Depending on the estimates used for vaccine effectiveness against symptomatic infection from the Delta variant, this translated into vaccine effectiveness estimates against symptomatic Omicron infection of between zero per cent and 20 per cent after two doses, and between 55 per cent and 80 per cent after a booster dose. Similar estimates were obtained using genotype data, albeit with greater uncertainty.
Commenting on the study, Prof. Neil Ferguson from Imperial College London said: “This study provides further evidence of the very substantial extent to which Omicron can evade prior immunity given by both infection or vaccination. This level of immune evasion means that Omicron poses a major, imminent threat to public health.”
Also, Prof Azra Ghani from Imperial College London said: “Quantifying reinfection risk and vaccine effectiveness against Omicron is essential for modelling the likely future trajectory of the Omicron wave and the potential impact of vaccination and other public health interventions.”

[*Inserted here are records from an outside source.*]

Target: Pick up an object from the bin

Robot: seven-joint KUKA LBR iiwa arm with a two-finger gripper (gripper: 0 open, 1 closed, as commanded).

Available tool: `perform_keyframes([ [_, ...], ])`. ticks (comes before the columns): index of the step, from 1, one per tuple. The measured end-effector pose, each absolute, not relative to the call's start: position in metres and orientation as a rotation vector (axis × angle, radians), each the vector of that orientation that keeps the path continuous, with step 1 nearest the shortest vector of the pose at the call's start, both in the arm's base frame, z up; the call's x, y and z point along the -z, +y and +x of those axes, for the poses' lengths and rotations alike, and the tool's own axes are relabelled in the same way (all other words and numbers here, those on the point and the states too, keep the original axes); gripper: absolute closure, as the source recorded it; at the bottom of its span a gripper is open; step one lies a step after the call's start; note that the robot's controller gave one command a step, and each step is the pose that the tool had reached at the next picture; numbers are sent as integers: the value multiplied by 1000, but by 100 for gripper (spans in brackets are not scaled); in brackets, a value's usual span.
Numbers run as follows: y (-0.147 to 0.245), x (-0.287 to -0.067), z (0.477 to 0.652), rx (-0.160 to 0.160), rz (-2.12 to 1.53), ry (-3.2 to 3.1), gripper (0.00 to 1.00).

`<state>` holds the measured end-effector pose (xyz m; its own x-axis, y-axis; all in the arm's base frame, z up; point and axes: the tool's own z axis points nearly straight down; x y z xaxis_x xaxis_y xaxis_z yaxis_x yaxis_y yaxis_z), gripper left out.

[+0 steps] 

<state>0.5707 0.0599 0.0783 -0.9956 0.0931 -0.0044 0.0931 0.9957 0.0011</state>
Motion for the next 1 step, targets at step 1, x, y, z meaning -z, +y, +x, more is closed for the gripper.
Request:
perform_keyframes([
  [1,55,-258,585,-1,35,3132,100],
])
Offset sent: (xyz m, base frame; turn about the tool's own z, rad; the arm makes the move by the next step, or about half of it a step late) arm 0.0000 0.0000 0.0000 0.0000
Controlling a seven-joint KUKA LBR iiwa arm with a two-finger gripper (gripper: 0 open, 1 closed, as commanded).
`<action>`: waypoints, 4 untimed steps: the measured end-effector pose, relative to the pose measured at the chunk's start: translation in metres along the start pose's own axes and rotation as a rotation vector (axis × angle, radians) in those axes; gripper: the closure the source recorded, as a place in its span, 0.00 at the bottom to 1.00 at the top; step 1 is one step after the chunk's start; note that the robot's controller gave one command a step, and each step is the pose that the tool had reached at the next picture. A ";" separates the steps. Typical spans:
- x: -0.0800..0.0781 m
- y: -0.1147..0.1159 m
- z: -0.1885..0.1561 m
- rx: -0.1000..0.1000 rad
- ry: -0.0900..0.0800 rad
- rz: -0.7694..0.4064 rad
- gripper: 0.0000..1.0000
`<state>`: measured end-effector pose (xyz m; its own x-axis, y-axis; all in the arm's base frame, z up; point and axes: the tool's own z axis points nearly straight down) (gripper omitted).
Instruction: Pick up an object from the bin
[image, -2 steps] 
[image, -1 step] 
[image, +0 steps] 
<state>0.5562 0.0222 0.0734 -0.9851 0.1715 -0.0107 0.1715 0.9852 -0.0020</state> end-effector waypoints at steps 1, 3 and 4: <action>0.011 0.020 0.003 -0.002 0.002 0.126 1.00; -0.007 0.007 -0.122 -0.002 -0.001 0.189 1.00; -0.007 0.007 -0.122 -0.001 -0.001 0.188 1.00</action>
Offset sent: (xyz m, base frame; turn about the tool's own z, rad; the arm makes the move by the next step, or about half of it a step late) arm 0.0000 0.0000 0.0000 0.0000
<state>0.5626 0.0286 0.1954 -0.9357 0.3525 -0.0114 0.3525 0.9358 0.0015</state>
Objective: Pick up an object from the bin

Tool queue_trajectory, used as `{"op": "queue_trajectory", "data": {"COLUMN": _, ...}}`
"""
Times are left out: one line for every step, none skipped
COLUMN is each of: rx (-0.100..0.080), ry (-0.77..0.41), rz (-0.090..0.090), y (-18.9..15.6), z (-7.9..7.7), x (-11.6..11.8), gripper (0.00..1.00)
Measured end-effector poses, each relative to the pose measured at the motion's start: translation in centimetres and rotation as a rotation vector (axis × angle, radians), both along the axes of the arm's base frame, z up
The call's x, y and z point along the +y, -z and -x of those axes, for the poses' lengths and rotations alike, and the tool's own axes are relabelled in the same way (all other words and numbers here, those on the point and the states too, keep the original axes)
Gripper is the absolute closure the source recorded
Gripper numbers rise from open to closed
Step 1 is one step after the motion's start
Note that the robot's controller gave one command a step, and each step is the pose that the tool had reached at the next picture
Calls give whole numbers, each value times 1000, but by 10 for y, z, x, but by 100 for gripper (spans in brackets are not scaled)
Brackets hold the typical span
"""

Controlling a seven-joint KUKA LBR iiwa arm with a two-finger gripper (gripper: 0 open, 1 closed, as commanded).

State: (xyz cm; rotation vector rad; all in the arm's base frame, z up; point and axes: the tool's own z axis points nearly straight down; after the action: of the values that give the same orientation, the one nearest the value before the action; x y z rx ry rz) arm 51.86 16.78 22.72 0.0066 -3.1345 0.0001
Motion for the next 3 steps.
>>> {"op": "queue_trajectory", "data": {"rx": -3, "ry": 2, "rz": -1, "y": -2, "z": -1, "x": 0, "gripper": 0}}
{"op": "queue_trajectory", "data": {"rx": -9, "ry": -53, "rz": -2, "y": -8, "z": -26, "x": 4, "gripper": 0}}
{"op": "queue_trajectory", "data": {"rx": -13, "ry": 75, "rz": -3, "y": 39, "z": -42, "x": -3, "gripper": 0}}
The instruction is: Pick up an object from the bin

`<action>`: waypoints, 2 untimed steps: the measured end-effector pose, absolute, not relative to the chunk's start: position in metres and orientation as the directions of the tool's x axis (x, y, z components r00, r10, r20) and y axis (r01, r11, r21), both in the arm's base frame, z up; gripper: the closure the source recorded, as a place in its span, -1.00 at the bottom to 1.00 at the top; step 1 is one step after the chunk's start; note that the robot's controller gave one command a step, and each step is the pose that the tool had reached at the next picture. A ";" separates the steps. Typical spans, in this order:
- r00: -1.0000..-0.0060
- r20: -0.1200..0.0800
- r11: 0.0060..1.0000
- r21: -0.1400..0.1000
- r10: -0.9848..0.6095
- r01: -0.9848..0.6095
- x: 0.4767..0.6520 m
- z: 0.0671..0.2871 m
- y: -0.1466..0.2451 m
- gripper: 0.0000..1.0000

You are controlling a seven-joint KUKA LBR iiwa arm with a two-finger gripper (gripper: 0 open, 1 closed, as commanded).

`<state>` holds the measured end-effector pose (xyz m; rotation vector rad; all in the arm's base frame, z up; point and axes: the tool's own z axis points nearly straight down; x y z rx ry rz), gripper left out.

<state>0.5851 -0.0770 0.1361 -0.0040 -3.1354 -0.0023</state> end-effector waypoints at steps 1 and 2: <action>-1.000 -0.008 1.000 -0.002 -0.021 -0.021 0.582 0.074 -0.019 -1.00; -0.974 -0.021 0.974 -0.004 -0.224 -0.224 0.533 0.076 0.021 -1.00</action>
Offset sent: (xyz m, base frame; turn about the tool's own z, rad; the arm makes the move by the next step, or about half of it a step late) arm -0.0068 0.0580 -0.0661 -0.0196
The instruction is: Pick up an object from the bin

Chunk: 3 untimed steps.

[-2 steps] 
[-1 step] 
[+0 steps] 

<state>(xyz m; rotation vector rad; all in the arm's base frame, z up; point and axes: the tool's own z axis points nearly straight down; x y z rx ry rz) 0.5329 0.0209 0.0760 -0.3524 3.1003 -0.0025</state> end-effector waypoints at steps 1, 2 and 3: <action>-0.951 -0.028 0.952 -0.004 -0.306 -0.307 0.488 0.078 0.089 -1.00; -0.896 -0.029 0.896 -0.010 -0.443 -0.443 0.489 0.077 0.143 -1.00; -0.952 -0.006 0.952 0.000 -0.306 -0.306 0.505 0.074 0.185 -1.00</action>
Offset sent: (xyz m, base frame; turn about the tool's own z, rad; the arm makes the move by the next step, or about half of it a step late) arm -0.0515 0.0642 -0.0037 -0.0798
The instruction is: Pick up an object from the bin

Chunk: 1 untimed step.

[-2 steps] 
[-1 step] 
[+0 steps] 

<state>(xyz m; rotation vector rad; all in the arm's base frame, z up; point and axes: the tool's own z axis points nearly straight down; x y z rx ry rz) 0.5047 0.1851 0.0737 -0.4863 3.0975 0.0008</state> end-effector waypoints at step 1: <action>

The work, which was not yet peer-reviewed, was presented in the latest report from the World Health Organisation (WHO) Collaborating Centre for Infectious Disease Modelling within the MRC Centre for Global Infectious Disease Analysis, Jameel Institute, Imperial College London.
Since the emergence of the new coronavirus (COVID-19) in December 2019, the Imperial College COVID-19 Response Team adopted a policy of immediately sharing research findings on the developing pandemic.